• **EXERCISE DESCRIPTION**
The entries below contain a line with "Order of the" and a line with "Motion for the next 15". Quote exactly those two lines and all lines between them.

-------- EXERCISE MATERIALS

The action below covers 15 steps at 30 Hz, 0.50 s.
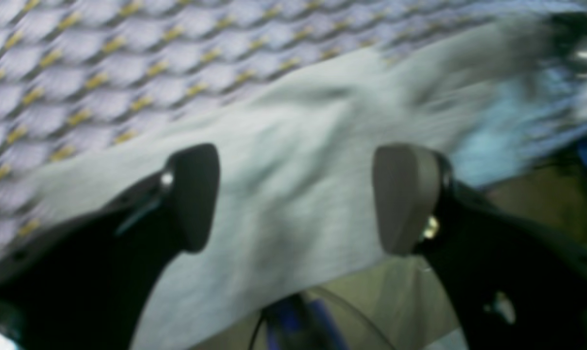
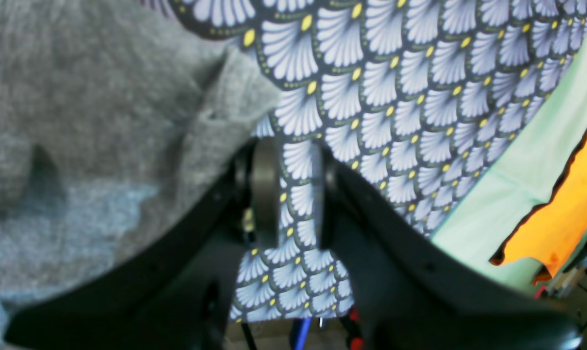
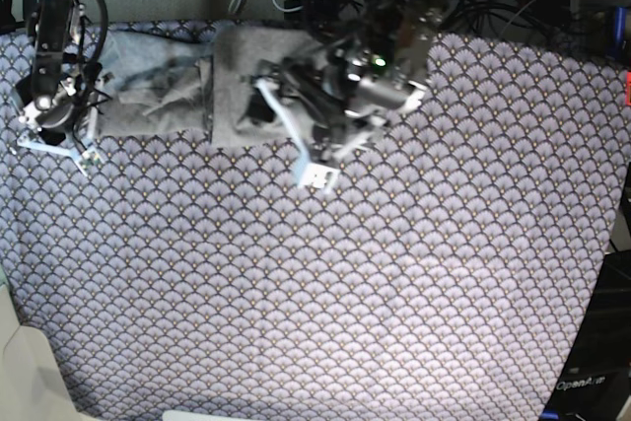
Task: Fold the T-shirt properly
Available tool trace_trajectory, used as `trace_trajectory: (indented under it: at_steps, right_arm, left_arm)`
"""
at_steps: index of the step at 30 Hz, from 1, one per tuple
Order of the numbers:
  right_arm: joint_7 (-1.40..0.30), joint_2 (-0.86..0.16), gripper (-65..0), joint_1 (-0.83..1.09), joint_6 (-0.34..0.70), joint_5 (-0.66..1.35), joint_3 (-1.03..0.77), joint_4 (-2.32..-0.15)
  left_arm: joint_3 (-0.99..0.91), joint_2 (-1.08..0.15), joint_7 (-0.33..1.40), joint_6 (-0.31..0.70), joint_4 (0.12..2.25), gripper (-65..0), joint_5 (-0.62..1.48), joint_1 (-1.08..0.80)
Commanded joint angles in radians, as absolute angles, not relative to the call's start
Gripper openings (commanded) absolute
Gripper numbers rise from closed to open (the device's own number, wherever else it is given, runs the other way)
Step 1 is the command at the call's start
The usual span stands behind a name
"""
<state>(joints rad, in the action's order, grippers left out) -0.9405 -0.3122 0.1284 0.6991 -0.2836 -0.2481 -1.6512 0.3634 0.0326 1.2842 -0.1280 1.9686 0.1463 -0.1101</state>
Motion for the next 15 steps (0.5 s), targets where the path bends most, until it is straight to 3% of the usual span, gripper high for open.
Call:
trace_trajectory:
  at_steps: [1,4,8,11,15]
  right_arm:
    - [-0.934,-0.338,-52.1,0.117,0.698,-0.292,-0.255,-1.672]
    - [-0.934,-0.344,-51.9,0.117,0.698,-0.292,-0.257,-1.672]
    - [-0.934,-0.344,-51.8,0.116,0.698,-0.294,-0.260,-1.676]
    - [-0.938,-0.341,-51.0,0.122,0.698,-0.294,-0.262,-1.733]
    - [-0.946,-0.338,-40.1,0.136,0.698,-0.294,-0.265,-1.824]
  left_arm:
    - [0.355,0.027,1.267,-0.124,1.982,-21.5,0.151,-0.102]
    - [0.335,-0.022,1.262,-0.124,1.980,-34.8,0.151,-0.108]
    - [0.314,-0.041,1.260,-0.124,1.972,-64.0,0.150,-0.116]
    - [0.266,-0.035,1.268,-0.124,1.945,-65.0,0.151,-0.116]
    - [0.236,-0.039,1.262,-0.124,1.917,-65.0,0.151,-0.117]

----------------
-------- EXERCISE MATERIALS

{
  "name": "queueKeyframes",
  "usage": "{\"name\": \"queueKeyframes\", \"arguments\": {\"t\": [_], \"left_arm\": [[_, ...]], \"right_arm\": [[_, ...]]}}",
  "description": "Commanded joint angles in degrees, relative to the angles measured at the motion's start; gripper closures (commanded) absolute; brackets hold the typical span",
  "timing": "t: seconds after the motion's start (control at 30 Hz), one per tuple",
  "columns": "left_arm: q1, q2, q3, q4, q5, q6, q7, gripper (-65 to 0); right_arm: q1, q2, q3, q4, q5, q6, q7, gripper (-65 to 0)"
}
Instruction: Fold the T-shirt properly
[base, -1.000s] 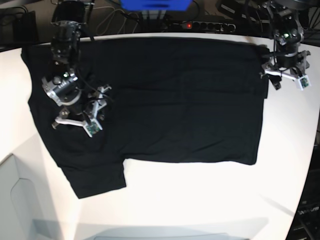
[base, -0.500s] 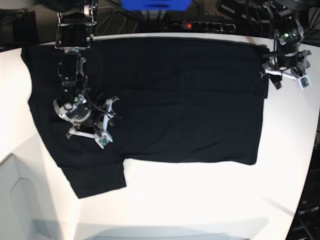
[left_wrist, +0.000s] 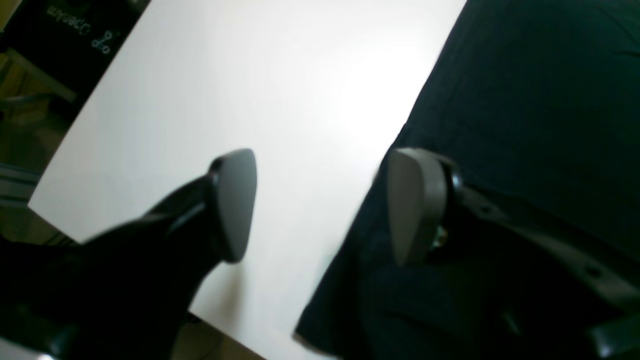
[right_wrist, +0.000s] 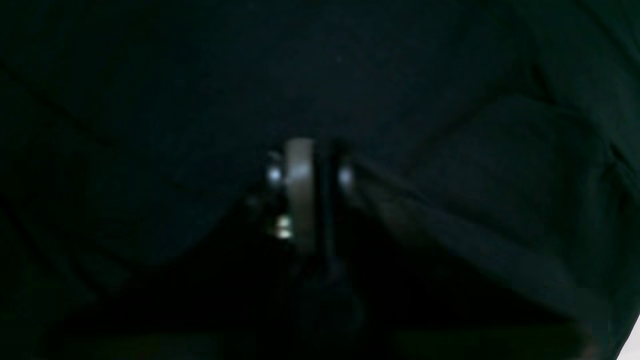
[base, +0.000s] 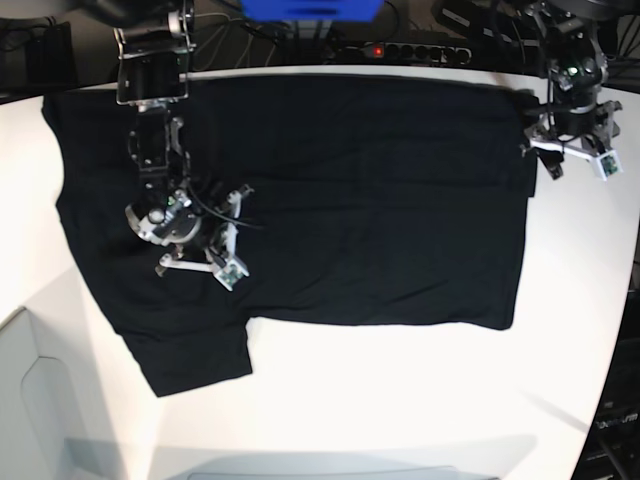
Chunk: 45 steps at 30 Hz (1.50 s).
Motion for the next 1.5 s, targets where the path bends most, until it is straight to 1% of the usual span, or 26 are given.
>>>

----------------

• **ANSWER BOX**
Order of the numbers:
  right_arm: joint_7 (-1.40..0.30), joint_2 (-0.86..0.16), gripper (-65..0), joint_1 (-0.83..1.09), joint_6 (-0.34..0.70), joint_5 (-0.66..1.35), joint_3 (-1.03..0.77), joint_4 (-2.32..-0.15)
  left_arm: joint_3 (-0.99..0.91), joint_2 (-1.08..0.15), joint_7 (-0.33..1.40), joint_6 (-0.31..0.70), joint_4 (0.12..2.25), gripper (-65..0), joint_5 (-0.62..1.48), joint_1 (-1.08..0.80)
Commanded joint angles in radians, as absolute angles, not relative to the call's start
Gripper openings (commanded) absolute
Gripper numbers rise from closed to open (the device's own number, wherever else it is given, runs the other way)
Step 1 is the command at the call's start
The usual span stands behind a name
"""
<state>(joints rad, in the action's order, grippers left out) -0.9405 -0.3122 0.1284 0.6991 -0.2836 -0.2481 -1.6512 0.3634 0.0326 1.2842 -0.1280 1.9686 0.1463 -0.1101</state>
Motion for the next 15 steps (0.5 s), targets where the path bends most, until it is straight to 3% of the usual span, gripper high for open.

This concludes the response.